Way back in 1838, Antoine Augustin Cournot wrote what is, I believe, the first mathematical model of competition between firms. The model makes reasonable predictions that are, in a broad sense, supported by empirical observations. One of these predictions is that as more firms enter a market it should become more competitive and prices should decrease.
However, the Cournot model has one deeply unsatisfactory dimension: firms set the quantity that they wish to sell, and then the market determines the price at which that quantity can be sold. This is most certainly not how firms actually make decisions; when a customer goes shopping, the store posts a price and the customer decides how much to buy.

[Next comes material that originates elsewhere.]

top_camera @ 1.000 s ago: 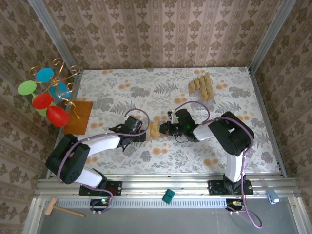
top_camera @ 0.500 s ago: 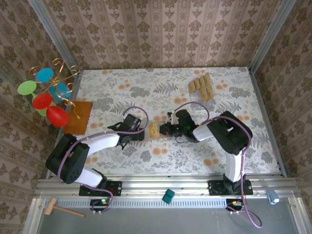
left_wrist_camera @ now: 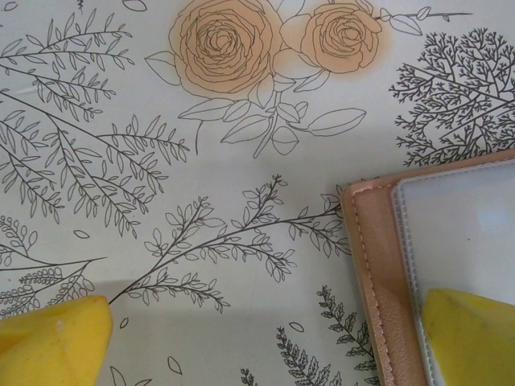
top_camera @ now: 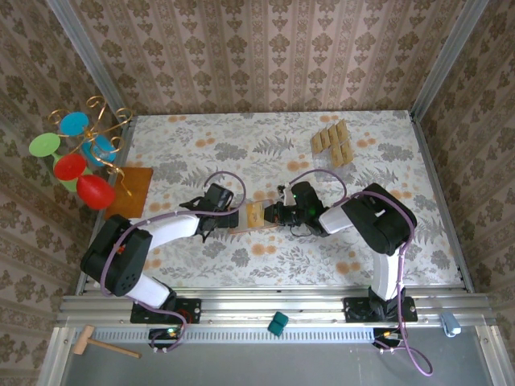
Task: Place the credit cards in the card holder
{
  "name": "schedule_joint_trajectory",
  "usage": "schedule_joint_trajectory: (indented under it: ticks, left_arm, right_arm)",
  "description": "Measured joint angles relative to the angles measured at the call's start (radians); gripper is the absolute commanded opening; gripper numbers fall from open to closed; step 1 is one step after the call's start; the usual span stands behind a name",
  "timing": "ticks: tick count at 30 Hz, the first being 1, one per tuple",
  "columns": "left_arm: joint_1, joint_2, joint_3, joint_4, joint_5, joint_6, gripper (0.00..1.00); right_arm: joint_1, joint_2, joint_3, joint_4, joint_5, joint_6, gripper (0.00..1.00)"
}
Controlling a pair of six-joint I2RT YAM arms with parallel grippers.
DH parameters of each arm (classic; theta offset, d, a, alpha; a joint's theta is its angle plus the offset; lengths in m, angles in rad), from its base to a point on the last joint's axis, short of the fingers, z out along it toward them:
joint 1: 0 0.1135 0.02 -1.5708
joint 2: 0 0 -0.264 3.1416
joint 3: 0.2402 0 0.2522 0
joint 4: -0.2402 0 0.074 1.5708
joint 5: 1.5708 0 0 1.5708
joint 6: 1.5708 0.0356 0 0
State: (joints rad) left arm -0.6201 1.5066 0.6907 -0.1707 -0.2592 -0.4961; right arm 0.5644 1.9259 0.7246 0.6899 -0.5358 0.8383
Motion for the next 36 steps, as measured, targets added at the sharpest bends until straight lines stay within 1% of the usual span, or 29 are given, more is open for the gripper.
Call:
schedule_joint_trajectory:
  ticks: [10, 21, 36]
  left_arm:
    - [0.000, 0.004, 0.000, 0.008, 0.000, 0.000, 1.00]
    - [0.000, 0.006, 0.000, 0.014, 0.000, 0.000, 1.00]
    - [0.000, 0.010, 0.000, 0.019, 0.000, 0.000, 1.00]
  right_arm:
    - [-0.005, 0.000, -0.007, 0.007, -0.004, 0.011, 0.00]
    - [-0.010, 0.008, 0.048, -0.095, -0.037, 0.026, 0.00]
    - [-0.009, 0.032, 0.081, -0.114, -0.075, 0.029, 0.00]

In 1883, Joseph Bertrand came along and wrote a model where firms set prices, and then the market determines the quantity that will be sold at that price. This is a much more satisfactory foundation for a model of firm behaviour. Unfortunately, the Bertrand model generates very poor predictions. One of the implications of the Bertrand model is that two firms are enough to generate extremely intense competition and low prices. Another implication is that adding more firms to the market doesn’t change the outcome. Neither of these implications are compatible with empirical observations.

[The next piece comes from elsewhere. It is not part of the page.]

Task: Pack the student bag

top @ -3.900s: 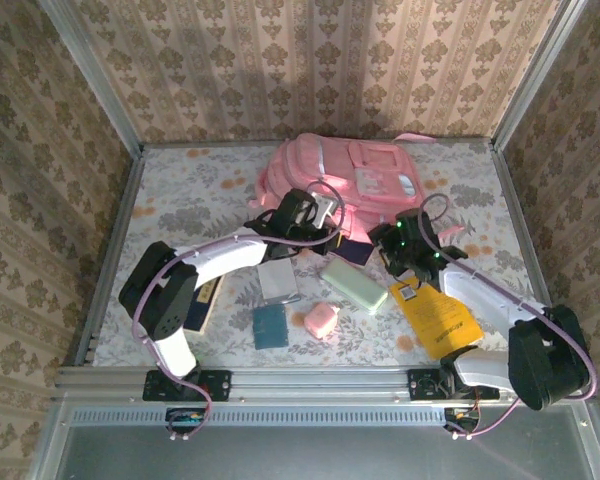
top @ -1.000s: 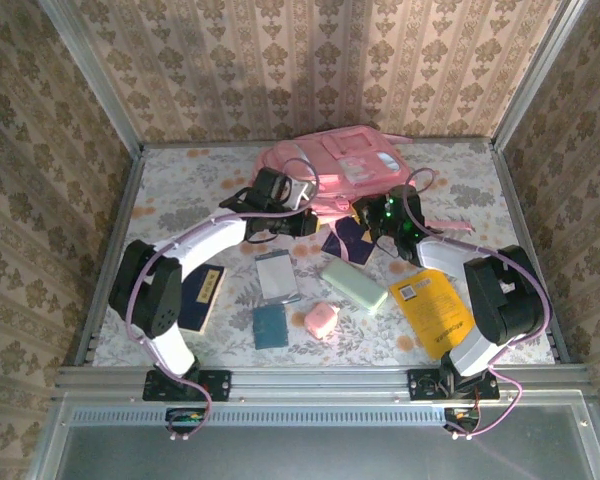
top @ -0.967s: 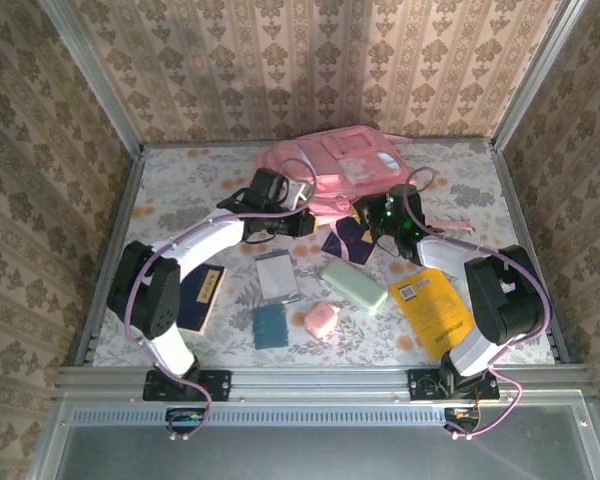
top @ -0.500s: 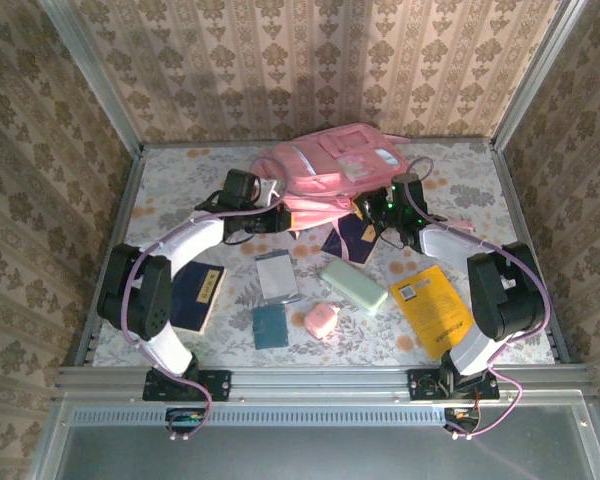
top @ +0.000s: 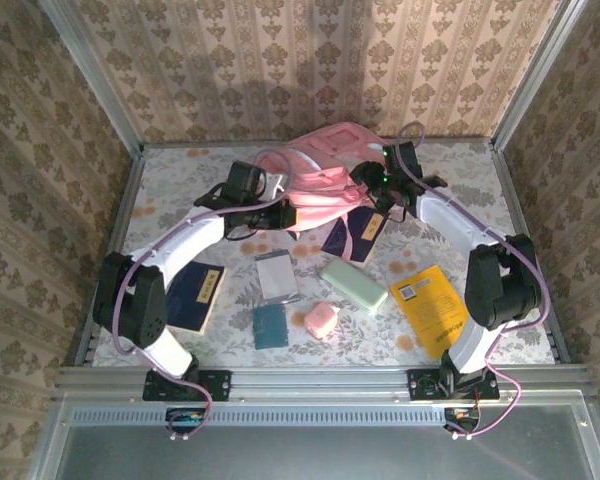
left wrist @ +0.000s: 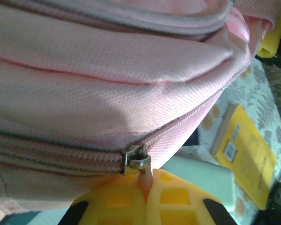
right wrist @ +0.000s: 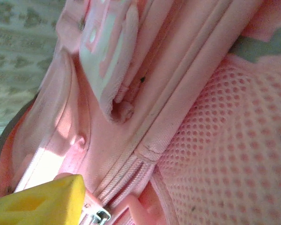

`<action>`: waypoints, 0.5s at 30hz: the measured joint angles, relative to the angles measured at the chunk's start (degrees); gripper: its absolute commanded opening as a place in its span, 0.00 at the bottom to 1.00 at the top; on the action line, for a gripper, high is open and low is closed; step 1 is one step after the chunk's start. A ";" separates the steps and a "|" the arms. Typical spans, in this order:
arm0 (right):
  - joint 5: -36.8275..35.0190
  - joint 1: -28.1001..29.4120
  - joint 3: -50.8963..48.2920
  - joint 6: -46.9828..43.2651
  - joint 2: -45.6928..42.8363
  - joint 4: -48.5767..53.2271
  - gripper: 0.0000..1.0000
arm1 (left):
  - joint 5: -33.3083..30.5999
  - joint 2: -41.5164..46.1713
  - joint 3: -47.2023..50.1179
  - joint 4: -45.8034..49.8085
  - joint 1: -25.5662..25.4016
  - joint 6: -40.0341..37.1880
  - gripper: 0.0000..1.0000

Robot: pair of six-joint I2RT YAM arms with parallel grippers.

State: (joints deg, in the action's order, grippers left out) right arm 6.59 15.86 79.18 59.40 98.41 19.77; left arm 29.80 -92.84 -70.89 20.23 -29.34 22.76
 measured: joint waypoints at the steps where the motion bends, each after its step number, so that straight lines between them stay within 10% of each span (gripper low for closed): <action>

So we have one model with good assumptions but inaccurate implications, and one model with poor assumptions but reasonable implications. Is there a way that we can resolve this tension?
It took 100 years, but in 1983 Kreps and Scheinkman found the resolution: they key is to use a two stage model. In the first stage, firms install production capacity. Then, in the second stage, the firms compete over prices ala Bertrand. But here’s the kicker: the outcomes that are produced by this model are exactly the same as the Cournot model.

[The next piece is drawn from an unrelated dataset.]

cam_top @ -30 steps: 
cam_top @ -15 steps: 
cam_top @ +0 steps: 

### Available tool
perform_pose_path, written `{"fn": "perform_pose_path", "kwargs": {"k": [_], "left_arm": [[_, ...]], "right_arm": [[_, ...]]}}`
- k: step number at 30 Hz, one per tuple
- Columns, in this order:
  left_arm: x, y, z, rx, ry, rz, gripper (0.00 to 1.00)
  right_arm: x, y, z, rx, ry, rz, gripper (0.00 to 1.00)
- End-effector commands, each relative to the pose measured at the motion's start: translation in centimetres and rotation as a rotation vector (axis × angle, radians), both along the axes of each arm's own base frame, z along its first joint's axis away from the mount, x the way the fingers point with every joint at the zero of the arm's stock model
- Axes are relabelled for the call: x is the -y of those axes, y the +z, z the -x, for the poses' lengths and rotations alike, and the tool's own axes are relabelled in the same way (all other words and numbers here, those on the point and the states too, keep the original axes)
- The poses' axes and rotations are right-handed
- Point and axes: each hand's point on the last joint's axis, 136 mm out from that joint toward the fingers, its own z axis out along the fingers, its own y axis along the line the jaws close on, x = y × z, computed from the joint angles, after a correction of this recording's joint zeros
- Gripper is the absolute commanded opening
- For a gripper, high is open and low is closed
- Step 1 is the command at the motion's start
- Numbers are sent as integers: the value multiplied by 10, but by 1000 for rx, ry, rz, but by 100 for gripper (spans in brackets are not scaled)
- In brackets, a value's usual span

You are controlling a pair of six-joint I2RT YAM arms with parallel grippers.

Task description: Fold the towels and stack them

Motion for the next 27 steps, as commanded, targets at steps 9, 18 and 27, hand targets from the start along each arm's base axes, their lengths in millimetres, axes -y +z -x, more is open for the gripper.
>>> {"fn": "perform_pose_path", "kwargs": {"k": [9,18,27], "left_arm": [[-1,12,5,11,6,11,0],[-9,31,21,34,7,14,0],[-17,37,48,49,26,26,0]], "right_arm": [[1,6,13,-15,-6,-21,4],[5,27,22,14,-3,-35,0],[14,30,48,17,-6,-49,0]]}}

So we now have a model with both good assumptions and reasonable implications. Of course, this model is still highly stylised and leaves a lot of potentially important features unmodelled, but it does provide an extremely compact way of reconciling two very important economic models. Pretty neat.
Additional notes for economists
One of the things that I really like about this paper is that it can be taught at different levels. For an introductory level class, students can be introduced to the very intuitive story presented above. For an intermediate level class, where the students have a working knowledge of differential calculus, the analysis can be shored up with a derivation of the outcome that occurs along the equilibrium path.
For a more advanced class (perhaps honours level or first year graduate students) a full derivation of the equilibrium can be provided. Providing the full equilibrium is not appropriate for lower level classes because classifying equilibrium strategies off the equilibrium path (when firms install differing quantities in the first stage) introduces some complications.